_Action item:_ Collect every line in the records below that contains the word "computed".
Start of Provided information
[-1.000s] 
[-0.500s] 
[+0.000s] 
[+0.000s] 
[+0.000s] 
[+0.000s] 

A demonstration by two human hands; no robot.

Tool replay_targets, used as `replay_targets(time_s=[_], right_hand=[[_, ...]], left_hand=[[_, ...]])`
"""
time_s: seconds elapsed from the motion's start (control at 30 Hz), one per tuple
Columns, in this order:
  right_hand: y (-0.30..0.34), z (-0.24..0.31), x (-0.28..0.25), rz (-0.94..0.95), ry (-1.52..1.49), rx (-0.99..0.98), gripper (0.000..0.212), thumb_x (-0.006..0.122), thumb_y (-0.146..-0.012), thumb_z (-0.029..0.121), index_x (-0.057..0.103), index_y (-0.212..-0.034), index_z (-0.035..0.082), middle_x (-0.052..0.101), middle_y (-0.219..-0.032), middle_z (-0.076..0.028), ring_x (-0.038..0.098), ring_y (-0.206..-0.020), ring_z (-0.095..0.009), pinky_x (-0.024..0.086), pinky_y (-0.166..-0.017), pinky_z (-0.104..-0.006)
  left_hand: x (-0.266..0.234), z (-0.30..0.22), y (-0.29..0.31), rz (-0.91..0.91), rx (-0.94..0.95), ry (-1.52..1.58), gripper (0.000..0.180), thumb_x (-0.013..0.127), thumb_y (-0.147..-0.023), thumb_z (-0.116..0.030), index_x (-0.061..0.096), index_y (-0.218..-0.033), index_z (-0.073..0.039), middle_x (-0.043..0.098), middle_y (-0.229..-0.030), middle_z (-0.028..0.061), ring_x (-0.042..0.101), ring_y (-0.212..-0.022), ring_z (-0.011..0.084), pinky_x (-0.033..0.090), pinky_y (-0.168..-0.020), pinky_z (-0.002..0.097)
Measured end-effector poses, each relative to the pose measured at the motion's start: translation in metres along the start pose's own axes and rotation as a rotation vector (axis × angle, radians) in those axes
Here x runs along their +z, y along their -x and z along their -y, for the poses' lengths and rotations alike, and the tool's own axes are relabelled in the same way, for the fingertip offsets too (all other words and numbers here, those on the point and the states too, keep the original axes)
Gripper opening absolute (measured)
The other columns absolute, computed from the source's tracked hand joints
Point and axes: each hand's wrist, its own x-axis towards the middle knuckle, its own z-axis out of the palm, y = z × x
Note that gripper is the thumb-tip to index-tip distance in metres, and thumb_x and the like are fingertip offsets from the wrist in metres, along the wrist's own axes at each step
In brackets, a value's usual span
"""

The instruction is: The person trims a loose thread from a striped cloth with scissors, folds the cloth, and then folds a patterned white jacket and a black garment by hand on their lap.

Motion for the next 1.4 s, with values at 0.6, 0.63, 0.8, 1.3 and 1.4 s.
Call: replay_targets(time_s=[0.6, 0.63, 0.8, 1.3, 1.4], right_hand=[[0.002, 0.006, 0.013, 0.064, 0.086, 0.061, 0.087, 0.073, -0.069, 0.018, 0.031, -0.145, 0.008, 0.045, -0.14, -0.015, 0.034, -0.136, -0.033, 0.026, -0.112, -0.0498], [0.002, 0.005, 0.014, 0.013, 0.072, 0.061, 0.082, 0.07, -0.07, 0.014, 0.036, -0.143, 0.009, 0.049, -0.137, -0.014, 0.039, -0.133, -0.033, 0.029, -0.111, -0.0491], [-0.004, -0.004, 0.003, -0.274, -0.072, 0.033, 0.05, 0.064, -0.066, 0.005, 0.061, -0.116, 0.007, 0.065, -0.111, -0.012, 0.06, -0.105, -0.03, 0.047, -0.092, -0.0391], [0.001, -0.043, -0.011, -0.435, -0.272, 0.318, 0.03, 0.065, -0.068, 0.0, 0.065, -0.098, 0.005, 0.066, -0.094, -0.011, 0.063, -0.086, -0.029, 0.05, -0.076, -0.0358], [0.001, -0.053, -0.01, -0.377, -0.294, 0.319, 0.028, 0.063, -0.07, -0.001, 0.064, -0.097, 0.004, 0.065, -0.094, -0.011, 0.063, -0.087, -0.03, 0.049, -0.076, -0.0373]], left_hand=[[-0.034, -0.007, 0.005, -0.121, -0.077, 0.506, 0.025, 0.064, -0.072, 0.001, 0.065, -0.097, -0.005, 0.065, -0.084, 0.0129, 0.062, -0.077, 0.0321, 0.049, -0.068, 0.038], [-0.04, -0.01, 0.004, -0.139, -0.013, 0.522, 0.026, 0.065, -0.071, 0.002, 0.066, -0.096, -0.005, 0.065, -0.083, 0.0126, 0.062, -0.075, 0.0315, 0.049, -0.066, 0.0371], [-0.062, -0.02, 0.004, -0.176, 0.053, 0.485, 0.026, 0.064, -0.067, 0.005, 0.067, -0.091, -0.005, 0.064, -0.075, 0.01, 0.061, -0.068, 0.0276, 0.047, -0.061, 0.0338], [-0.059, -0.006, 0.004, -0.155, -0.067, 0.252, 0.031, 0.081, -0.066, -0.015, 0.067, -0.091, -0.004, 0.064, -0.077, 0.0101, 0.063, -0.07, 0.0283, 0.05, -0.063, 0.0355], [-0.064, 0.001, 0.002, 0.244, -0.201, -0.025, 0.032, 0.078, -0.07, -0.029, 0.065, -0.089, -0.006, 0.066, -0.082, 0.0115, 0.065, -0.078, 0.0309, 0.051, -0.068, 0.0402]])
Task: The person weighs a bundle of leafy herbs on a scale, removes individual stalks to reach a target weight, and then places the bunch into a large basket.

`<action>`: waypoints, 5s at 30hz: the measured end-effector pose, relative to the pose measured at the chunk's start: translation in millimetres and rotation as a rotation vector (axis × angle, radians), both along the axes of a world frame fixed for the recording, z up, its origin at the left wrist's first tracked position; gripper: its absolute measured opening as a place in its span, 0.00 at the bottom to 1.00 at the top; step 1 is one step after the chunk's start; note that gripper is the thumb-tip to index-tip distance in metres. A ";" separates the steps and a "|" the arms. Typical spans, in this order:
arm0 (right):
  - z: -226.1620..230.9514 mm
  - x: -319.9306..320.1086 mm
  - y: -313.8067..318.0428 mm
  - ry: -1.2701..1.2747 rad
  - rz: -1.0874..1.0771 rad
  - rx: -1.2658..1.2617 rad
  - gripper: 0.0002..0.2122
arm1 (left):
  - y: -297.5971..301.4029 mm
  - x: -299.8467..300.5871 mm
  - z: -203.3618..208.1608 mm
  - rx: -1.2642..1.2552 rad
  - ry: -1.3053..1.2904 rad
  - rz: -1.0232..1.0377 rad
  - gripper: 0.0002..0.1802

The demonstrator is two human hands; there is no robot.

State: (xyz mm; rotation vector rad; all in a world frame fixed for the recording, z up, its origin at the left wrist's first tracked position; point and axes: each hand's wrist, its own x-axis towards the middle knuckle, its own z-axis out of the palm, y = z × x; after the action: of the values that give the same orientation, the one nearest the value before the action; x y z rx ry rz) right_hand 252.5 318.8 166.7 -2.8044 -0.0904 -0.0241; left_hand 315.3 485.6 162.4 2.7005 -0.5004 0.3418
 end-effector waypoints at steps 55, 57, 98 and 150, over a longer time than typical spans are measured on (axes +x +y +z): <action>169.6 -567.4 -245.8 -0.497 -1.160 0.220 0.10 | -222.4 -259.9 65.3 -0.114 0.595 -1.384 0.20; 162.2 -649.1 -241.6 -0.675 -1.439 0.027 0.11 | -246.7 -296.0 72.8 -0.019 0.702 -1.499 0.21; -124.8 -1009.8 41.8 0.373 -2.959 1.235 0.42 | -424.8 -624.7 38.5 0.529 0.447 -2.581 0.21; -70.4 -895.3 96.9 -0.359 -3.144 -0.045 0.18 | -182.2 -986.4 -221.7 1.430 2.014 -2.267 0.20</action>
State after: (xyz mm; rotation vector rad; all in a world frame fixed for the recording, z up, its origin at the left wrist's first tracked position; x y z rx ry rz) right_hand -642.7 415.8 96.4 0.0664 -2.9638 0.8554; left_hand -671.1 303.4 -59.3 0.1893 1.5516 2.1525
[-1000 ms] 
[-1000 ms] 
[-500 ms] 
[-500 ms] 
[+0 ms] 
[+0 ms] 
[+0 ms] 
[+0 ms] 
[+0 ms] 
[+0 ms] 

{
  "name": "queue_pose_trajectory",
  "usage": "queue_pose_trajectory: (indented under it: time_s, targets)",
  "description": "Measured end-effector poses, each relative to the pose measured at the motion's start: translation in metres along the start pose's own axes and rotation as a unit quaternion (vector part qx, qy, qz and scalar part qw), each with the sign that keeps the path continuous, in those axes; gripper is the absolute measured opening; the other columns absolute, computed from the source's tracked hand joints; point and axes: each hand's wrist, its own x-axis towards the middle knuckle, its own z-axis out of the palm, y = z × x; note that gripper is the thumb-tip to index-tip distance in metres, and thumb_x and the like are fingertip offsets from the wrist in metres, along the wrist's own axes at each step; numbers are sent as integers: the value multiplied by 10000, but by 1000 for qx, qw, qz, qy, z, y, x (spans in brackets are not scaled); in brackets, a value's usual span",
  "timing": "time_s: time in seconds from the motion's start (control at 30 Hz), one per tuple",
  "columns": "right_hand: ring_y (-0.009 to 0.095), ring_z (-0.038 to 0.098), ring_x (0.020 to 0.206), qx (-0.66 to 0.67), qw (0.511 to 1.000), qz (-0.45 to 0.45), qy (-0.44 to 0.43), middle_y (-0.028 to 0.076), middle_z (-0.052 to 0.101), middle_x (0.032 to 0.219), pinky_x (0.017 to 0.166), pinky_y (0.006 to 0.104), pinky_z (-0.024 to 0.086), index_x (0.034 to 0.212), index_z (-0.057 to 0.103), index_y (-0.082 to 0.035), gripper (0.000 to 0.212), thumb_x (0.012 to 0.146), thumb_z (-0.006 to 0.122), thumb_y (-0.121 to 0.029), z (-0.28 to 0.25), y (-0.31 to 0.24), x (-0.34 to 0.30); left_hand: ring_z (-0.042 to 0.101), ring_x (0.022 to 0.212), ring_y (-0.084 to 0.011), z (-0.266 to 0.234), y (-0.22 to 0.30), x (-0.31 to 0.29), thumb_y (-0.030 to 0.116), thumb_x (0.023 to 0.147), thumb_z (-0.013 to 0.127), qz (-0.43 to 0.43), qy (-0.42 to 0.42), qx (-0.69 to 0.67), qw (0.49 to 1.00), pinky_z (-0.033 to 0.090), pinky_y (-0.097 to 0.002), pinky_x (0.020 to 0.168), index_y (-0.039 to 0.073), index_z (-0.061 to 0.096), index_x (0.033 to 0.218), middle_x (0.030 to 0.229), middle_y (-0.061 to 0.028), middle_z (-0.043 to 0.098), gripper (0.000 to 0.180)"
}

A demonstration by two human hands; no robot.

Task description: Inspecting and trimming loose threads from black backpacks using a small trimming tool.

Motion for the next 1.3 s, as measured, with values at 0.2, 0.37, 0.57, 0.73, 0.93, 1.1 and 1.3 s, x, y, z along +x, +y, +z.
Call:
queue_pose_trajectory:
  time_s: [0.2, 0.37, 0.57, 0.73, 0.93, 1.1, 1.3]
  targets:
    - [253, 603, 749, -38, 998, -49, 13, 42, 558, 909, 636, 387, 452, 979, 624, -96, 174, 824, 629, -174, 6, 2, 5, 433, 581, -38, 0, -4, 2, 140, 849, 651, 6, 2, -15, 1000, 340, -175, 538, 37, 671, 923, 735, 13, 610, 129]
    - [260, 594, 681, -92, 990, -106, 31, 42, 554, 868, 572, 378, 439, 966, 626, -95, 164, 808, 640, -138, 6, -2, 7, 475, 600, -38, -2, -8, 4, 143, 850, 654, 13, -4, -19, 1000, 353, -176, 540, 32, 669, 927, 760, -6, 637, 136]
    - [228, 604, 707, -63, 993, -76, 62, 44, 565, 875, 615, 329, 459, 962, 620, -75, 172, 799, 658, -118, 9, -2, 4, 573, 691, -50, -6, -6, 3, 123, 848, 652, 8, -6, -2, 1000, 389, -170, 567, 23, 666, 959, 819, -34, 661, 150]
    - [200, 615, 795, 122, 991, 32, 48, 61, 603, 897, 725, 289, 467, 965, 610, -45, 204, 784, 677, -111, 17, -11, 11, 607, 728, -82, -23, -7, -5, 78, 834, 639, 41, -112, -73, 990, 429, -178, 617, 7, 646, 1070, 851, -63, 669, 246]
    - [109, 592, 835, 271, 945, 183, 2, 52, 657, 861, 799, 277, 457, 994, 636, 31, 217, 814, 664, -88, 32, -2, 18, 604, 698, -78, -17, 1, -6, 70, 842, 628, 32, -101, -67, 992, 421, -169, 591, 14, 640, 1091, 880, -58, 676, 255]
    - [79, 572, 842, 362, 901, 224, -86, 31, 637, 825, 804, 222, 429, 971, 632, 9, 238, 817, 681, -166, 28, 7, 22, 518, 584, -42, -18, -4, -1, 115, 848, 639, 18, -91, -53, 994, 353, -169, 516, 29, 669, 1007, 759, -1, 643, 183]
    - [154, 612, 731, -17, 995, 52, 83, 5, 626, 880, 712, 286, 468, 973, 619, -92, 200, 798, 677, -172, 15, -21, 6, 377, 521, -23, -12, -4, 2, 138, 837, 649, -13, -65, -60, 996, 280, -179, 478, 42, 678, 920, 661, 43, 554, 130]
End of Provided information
_Written reply:_
The other columns absolute, computed from the source's tracked hand joints
  "description": "Measured end-effector poses, each relative to the pose measured at the motion's start: translation in metres along the start pose's own axes and rotation as a unit quaternion (vector part qx, qy, qz and scalar part qw), each with the sign that keeps the path continuous, in those axes; gripper is the absolute measured opening; the other columns absolute, computed from the source's tracked hand joints; point and axes: each hand's wrist, its own x-axis towards the middle knuckle, its own z-axis out of the palm, y = z × x; note that gripper is the thumb-tip to index-tip distance in metres, and thumb_x and the like are fingertip offsets from the wrist in metres, along the wrist's own axes at each step; numbers are sent as integers: the value multiplied by 10000, but by 1000 for qx, qw, qz, qy, z, y, x (spans in brackets are not scaled); in brackets, a value's usual span",

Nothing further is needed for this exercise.